I want to get a bit familiar with diagnostic plots for count data. I generated these two plots but I don't understand what they should tell me. Maybe someone can sum up few important things?
Deviance residual (DR) plot:
- Are the DRs about mean centered?
- Is the variance about the same across the range of fitted values?
- Is the net spread of the DRs about distributed according to a standard normal distribution (if they are spread otherwise, there may be over/under dispersion)
- Is there heaping of 0-inflated at the lowest DR (you may need to use "jitter" to assess that one in a scatter plot).
Predicted vs observed plot:
- Does a logarithmic curve seem to interpolate the mean of the values at each level?

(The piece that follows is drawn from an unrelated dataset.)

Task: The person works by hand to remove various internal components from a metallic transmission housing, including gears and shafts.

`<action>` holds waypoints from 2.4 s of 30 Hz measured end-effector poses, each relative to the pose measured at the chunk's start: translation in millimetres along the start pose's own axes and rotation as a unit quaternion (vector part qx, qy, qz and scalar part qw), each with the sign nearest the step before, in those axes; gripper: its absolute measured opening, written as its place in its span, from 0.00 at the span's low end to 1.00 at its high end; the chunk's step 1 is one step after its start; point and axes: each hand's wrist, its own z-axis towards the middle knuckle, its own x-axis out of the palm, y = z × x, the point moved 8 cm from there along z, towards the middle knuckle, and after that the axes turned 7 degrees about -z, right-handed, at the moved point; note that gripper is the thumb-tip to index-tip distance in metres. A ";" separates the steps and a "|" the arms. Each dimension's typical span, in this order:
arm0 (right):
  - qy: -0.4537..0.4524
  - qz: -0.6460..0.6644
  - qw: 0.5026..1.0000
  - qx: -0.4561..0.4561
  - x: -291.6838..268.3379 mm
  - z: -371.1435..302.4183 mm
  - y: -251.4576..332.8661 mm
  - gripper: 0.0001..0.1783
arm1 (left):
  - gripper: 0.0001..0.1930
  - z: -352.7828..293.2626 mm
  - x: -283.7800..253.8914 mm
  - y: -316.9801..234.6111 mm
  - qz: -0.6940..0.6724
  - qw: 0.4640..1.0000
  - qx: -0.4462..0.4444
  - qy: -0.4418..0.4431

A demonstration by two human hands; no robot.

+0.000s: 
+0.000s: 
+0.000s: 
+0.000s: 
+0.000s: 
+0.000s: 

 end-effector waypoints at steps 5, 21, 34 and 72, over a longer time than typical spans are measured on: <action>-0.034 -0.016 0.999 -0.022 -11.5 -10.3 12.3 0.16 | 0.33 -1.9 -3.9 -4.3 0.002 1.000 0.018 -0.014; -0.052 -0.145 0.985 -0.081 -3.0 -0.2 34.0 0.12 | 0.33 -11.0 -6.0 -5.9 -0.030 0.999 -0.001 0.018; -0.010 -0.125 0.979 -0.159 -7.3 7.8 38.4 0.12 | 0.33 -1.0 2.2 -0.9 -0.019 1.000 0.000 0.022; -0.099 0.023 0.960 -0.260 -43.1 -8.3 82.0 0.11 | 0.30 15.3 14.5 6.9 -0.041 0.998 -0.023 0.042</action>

- Is the variance of the spread about the mean equal to that mean? (As @gung noted, you have transposed the plot from the typical way we usually inspect it).

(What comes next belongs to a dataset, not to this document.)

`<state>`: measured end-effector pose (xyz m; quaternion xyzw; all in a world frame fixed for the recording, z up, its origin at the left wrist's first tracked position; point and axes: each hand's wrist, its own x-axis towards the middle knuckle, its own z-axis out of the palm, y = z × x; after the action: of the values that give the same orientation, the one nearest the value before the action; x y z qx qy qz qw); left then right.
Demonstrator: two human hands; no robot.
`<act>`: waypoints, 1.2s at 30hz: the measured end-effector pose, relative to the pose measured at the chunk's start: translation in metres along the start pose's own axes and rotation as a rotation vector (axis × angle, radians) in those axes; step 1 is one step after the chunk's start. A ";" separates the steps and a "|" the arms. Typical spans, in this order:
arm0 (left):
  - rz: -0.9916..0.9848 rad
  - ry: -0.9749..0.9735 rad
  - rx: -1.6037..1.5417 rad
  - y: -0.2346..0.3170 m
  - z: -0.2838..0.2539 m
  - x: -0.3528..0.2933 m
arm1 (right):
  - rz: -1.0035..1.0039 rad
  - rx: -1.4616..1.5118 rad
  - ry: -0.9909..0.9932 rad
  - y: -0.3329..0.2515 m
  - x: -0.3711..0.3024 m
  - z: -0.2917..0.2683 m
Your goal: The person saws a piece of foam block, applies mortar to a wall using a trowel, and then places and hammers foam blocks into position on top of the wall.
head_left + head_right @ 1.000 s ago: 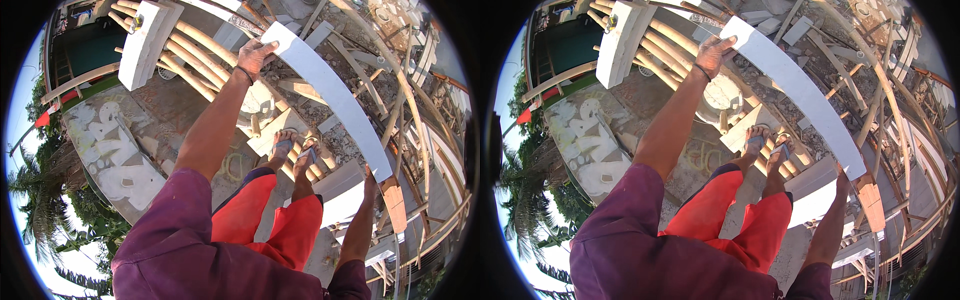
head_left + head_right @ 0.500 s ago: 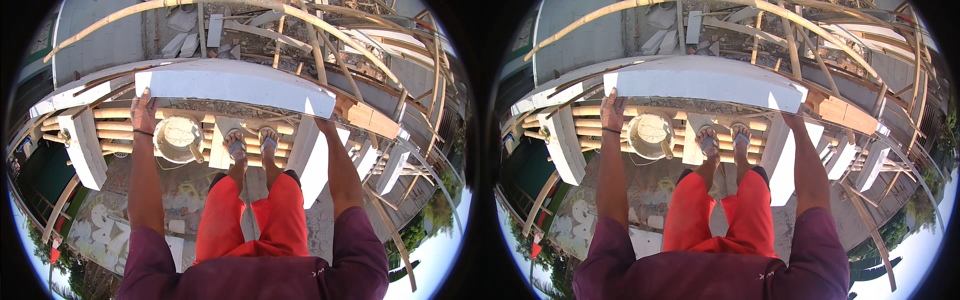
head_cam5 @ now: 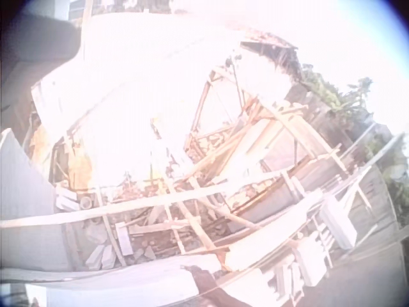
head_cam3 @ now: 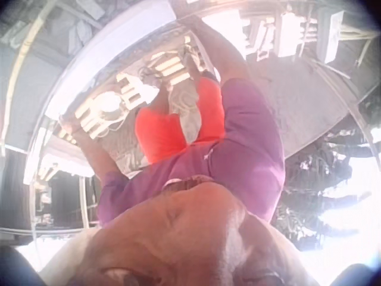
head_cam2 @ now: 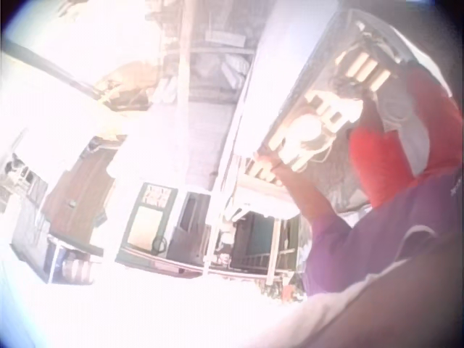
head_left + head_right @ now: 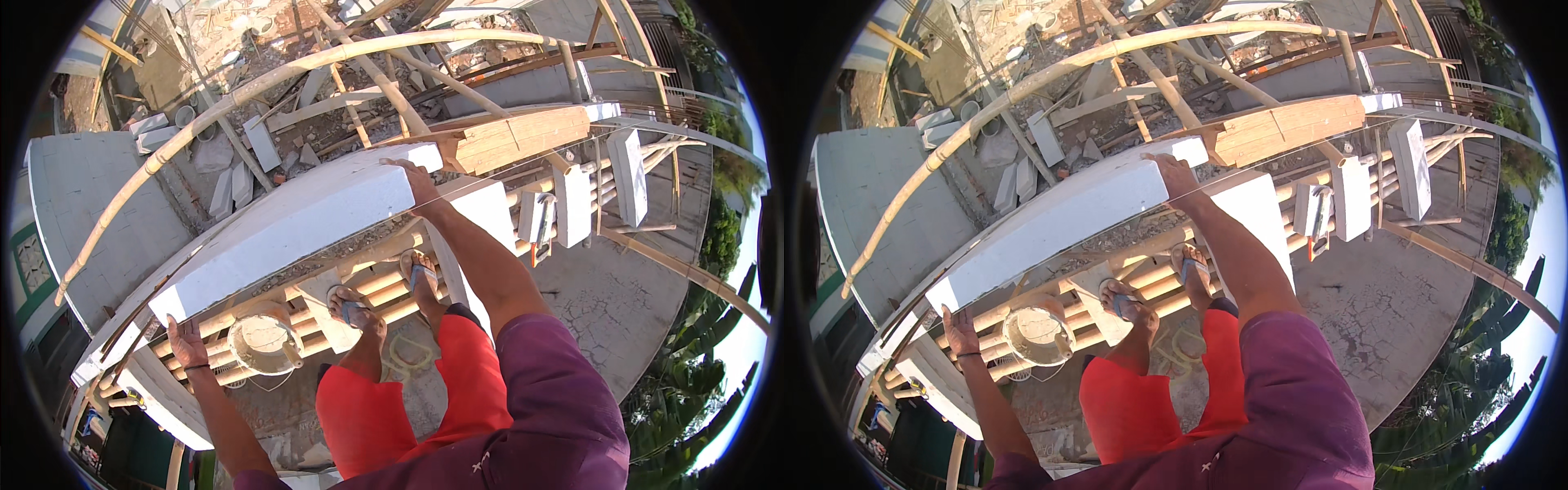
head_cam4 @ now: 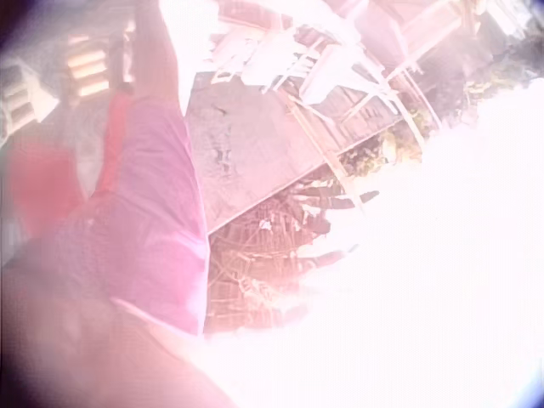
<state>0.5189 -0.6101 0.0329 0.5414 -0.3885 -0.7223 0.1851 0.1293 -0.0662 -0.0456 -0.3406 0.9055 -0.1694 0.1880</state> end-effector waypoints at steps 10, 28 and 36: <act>-0.038 0.024 0.085 -0.004 -0.014 0.012 | 0.197 0.172 0.301 0.015 -0.133 -0.061; -0.074 0.136 0.128 0.003 0.078 -0.049 | 1.749 -0.123 0.272 0.331 -0.417 0.032; -0.035 0.073 0.220 0.006 0.026 -0.009 | 1.599 -0.104 0.532 0.370 -0.433 0.080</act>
<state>0.4970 -0.5984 0.0463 0.5909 -0.4491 -0.6583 0.1258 0.2630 0.4769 -0.1790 0.4459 0.8948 -0.0178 0.0157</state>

Most of the inspections are assessing the same essential qualities of the model, the DR is most precise in terms of how to organize such results, but the predicted vs. observed can tell you more about how those values (say, outliers or heteroscedasticity) affect the model. Most of these "checks" seem to hold with the plots you generated by my eye. When these hold, a Poisson distribution shares many characteristics with the data you are modeling, so inference, predictions, and simulations based on that probability model should be reasonable.